**Exercise objective**
Where a line of the records contains the word "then", show that line.

══ Exercise data

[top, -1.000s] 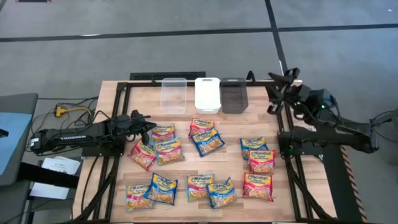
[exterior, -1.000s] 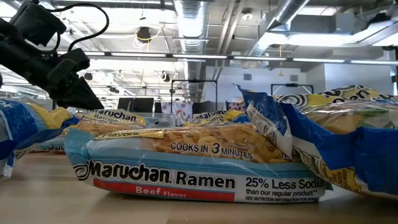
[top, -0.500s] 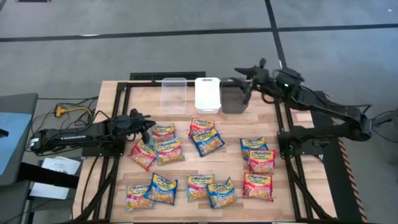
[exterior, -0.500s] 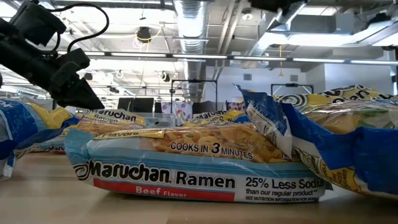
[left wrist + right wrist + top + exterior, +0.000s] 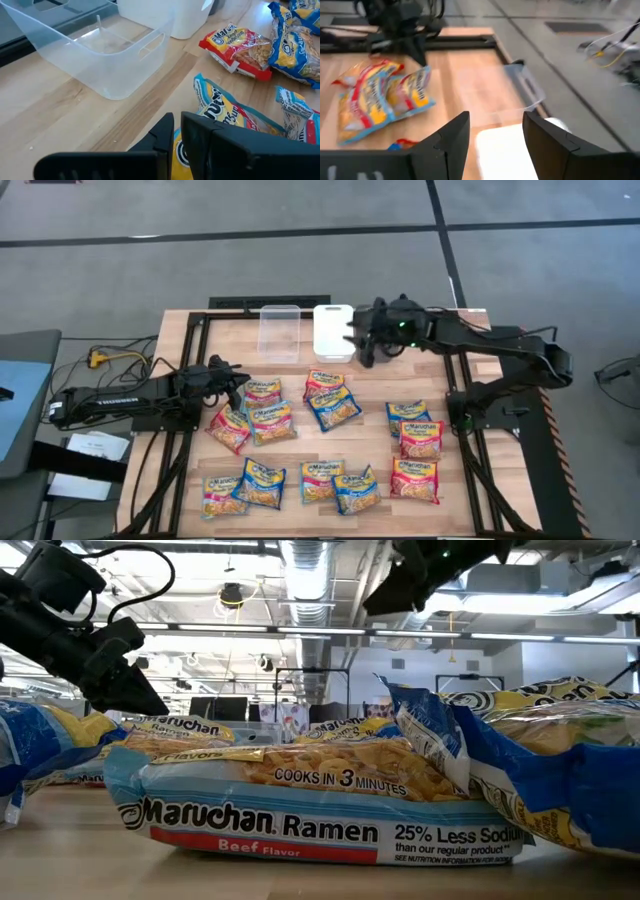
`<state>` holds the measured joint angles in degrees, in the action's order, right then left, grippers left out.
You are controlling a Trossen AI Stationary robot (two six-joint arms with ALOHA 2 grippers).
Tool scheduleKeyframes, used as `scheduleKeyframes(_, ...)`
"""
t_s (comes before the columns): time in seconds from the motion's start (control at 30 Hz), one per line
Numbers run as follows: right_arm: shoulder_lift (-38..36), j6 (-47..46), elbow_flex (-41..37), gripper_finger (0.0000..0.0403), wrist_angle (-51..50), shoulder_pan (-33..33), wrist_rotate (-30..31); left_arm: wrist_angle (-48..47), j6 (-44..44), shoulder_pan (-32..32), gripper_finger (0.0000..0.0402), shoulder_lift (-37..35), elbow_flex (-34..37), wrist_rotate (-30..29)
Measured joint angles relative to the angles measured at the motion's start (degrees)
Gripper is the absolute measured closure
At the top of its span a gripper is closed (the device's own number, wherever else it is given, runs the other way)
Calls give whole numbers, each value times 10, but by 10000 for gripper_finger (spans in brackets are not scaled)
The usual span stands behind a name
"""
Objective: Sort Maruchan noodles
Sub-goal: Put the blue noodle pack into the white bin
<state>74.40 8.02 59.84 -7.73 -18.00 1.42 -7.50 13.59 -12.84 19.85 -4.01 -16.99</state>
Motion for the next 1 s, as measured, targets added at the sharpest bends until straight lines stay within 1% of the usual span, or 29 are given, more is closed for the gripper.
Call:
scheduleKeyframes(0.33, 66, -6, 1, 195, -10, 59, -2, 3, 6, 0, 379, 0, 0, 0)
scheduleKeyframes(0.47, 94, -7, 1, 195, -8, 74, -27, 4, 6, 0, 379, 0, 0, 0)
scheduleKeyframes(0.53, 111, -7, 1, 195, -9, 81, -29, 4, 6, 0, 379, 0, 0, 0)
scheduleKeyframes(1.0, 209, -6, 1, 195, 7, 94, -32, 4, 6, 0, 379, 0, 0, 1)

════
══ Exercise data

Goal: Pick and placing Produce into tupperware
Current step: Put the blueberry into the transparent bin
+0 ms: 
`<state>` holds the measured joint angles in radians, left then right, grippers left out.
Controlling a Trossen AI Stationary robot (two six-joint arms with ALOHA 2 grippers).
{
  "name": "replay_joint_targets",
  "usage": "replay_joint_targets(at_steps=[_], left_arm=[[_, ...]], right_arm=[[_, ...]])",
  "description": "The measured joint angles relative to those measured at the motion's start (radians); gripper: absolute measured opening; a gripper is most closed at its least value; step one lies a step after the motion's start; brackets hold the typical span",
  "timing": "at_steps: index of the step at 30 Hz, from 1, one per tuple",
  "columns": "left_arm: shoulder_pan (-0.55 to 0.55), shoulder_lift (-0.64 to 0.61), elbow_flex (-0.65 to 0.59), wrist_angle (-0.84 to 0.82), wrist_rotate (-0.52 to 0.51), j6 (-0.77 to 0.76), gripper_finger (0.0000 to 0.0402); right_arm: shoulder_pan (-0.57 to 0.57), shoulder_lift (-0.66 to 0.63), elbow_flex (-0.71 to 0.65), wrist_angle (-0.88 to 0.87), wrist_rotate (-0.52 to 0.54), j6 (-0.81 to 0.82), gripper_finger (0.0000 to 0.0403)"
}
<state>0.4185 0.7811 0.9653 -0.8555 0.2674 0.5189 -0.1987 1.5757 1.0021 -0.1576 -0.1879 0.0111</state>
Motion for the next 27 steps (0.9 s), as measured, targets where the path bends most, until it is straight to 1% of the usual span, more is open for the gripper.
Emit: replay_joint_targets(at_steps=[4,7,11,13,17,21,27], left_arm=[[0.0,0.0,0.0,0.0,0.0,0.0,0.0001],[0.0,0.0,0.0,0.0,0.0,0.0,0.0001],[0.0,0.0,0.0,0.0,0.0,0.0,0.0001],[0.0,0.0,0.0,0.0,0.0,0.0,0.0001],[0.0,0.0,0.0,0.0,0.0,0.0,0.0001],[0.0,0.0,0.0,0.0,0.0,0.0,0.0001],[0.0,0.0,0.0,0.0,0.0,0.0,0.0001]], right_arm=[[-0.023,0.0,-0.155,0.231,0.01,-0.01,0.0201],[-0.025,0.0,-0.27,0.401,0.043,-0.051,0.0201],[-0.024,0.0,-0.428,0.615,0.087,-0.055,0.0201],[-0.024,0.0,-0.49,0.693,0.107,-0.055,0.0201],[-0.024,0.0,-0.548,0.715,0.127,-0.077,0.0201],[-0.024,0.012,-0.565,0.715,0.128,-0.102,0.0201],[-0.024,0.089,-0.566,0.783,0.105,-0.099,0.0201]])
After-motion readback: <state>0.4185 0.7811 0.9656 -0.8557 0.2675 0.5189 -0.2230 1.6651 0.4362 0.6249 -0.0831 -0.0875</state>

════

**Exercise response**
`<state>` holds the measured joint angles in degrees, in the action's order, right then left, grippers left out.
`<state>` holds the measured joint angles in radians, left then right, grippers left out.

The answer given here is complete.